Musicoterapia, “arte effimera” ed efficace al tempo del coronavirus
Articolo di Paola Beltrami da State of mind – Il giornale delle scienze psicologiche
Mi sono chiesta: cosa scelgo? Aspettare la fine del lockdown perché non si può fare musicoterapia senza la presenza della persona, senza la risonanza corporea suscitata dal pianoforte a coda, o mi metto in gioco, ricerco modalità nuove?
Il segreto della musica risiede tra la vibrazione di chi suona e il battito del cuore di chi ascolta (Gibran)

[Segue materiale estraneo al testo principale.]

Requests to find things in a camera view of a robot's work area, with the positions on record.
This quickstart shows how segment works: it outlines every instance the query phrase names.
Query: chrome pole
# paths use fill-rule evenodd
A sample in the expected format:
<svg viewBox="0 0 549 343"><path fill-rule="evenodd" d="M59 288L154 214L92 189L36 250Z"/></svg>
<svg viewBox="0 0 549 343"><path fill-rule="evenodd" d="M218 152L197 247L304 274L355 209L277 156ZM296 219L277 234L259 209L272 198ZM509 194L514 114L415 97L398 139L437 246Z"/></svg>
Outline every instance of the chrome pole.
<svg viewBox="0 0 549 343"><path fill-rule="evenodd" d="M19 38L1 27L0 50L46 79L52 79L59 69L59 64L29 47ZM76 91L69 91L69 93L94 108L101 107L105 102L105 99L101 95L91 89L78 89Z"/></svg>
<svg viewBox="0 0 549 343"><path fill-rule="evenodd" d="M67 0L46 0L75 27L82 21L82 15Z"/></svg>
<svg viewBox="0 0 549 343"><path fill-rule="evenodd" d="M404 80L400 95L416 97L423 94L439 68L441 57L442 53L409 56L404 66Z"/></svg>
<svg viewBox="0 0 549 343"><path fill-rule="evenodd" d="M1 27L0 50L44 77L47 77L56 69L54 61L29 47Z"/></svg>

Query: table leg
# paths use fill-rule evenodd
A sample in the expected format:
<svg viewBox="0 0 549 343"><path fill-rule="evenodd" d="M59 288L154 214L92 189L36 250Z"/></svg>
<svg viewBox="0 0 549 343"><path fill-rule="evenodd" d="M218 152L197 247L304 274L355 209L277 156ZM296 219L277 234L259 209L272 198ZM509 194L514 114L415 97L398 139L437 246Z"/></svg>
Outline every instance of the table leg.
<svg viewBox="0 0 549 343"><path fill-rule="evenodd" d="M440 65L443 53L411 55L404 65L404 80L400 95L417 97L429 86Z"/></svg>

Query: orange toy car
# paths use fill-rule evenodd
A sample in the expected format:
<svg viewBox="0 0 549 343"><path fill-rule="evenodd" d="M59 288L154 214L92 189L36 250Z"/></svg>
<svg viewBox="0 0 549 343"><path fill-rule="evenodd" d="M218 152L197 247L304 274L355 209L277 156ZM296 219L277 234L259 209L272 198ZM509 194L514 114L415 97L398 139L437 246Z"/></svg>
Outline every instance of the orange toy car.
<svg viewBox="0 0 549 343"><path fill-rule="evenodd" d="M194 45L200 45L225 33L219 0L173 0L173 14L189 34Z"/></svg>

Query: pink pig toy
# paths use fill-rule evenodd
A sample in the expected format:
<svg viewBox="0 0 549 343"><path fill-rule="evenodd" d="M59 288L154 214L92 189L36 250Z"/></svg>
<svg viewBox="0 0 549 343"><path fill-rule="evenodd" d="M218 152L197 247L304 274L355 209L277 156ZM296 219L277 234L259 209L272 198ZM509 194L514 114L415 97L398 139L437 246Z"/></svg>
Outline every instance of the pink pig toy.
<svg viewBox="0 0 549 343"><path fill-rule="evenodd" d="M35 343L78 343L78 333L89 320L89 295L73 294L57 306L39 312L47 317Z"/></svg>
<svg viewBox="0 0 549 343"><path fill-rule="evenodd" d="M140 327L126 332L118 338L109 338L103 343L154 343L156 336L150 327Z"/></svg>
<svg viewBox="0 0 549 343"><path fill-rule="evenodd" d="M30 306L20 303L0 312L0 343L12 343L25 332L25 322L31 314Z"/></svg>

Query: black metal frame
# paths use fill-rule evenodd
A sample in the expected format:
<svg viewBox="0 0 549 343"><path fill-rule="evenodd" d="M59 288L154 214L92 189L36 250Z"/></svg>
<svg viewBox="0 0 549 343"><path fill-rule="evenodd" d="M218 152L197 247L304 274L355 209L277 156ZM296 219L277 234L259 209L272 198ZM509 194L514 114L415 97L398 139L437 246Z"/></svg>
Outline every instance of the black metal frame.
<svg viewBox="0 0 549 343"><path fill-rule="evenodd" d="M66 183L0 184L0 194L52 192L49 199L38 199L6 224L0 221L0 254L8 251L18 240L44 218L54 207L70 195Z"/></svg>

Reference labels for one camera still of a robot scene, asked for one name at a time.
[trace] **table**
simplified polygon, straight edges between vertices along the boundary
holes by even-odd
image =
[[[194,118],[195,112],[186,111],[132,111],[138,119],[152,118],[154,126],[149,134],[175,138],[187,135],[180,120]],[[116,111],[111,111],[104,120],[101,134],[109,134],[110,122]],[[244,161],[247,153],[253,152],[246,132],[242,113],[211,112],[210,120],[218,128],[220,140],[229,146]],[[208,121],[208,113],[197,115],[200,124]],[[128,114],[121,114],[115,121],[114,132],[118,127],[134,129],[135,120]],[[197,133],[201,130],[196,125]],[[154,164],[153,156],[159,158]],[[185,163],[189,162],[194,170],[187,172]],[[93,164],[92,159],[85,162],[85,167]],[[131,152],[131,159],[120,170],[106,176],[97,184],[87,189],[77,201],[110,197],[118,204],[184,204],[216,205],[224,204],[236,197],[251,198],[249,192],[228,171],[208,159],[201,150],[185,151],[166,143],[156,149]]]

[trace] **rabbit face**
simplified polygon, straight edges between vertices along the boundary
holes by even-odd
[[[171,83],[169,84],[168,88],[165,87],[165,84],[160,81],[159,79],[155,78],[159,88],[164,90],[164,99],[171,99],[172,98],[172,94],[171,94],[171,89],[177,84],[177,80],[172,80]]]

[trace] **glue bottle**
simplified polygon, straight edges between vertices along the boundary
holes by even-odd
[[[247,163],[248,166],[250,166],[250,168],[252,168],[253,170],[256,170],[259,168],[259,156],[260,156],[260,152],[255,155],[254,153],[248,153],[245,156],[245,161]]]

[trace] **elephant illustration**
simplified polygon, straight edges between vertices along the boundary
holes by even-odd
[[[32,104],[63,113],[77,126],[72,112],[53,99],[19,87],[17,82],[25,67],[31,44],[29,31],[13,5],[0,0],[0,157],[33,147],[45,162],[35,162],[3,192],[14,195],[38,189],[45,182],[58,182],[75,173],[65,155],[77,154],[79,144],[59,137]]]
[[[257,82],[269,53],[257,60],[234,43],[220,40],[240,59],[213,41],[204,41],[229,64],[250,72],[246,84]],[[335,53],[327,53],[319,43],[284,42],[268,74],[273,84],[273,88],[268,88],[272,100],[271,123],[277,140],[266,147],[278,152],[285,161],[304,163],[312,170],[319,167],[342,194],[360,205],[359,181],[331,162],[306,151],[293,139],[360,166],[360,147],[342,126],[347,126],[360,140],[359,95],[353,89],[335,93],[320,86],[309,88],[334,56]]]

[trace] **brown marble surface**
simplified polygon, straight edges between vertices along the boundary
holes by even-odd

Niente è più effimero della musica, non si tocca, non si vede… si ascolta, si suona, ma ogni accordo, ogni singolo suono dura anche meno di un istante per lasciare il posto a quello successivo. Eppure nella fusione di tanti singoli attimi sonori nascono musiche capaci di commuoverci, cioè di smuoverci dentro, di farci sorridere, piangere, sognare, sperare, pregare, amare…
L’arte effimera si fonda sul principio che ciò che conta è il percorso di creazione, il tempo, la durata, l’azione stessa di far nascere qualcosa di unico a partire, magari, da pochi elementi.
Torno con il pensiero alla mia infanzia. Adoravo preparare giochi. Disponevo le mie bambole o le mie barbie secondo l’ordine che avevo immaginato; quando ero un po’ più grande, le vestivo e curavo nei particolari. Oppure costruivo casette, allestivo negozi di frutta e verdura, e così via, ma poi quando tutto era pronto, cadeva l’interesse e non giocavo più. Quando sono diventata mamma ho giocato tanto con le mie bambine. Ricordo che anche con loro trasformavamo il divano in una tana, una casetta tutta per loro, oppure costruivamo con i lego abitazioni per i loro pupazzetti. Poi al momento di iniziare il gioco sentivo quella strana noia che avvertivo da bambina. Mi sono chiesta tante volte il perché. Poi ho capito che ciò che mi affascinava era il percorso, era l’azione creativa in sé, prima ancora del risultato e dell’effettiva possibilità di “usare” il materiale preparato.
Nella mia professione di musicoterapeuta sperimento quotidianamente l’arte effimera della musica. Musicoterapia è arte della comunicazione.
Musica, arte, comunicazione, tre termini che si richiamano l’un l’altro nel senso di un agire comune che scaturisce dal suono, dalla musica, perché la musica è dentro l’uomo prima ancora che esserne una sua produzione, per creare un dialogo, un ponte di collegamento, per superare chiusure, per sondare profondità emotive inesplorate, per scoprire o riscoprire la gioia di vivere.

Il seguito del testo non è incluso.